REQUIRED WORK: Pick out and copy every line below that has the word "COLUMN".

DATA PROVIDED:
-=-=-=-=-
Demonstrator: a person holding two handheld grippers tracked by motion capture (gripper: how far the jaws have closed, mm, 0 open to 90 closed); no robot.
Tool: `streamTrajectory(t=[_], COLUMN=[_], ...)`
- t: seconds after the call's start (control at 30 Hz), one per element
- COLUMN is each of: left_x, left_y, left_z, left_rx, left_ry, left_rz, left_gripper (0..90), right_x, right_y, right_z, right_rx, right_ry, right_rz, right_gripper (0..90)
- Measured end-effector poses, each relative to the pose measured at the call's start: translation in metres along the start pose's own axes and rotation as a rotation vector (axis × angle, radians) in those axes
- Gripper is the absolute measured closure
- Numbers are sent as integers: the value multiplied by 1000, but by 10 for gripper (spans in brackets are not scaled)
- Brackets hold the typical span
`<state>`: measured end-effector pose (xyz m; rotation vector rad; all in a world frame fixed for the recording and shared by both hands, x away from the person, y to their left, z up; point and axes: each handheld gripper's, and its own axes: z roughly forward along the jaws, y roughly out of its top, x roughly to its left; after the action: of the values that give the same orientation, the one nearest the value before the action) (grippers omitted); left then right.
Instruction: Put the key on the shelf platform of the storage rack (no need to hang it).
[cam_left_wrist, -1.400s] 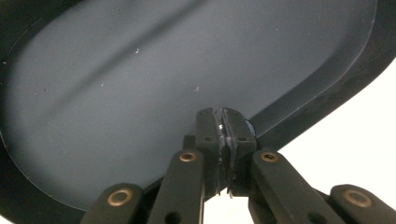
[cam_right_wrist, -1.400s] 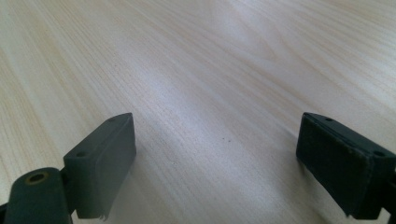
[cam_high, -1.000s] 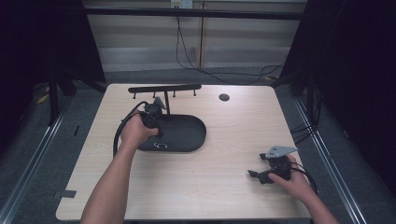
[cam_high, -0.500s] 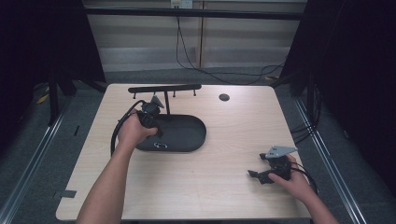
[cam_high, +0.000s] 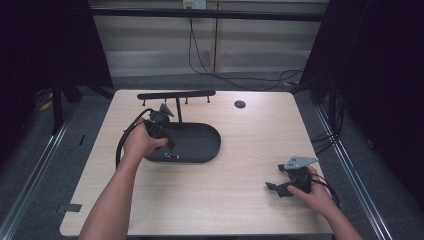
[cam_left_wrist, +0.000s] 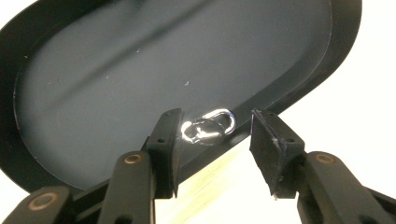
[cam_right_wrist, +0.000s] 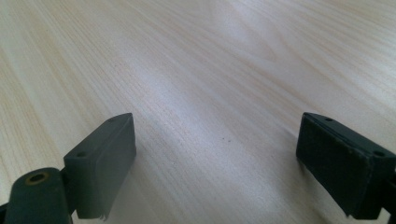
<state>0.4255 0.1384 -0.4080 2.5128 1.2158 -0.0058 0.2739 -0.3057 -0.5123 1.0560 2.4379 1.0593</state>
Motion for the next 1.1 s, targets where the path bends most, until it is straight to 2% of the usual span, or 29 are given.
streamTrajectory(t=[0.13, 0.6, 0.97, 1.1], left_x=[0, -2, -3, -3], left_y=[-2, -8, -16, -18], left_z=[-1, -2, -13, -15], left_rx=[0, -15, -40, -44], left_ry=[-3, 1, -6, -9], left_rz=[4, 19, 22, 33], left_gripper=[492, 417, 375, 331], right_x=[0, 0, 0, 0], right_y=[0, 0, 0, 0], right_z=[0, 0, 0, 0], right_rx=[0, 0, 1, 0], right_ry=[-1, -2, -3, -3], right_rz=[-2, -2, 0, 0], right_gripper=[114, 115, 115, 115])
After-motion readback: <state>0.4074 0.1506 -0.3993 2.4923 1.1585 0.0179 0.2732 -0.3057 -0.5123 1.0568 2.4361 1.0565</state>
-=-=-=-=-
REPLY:
Tool: `streamTrajectory(t=[_], COLUMN=[_], ...)`
- COLUMN is each of: left_x, left_y, left_z, left_rx, left_ry, left_rz, left_gripper (0..90), right_x, right_y, right_z, right_rx, right_ry, right_rz, right_gripper (0..90)

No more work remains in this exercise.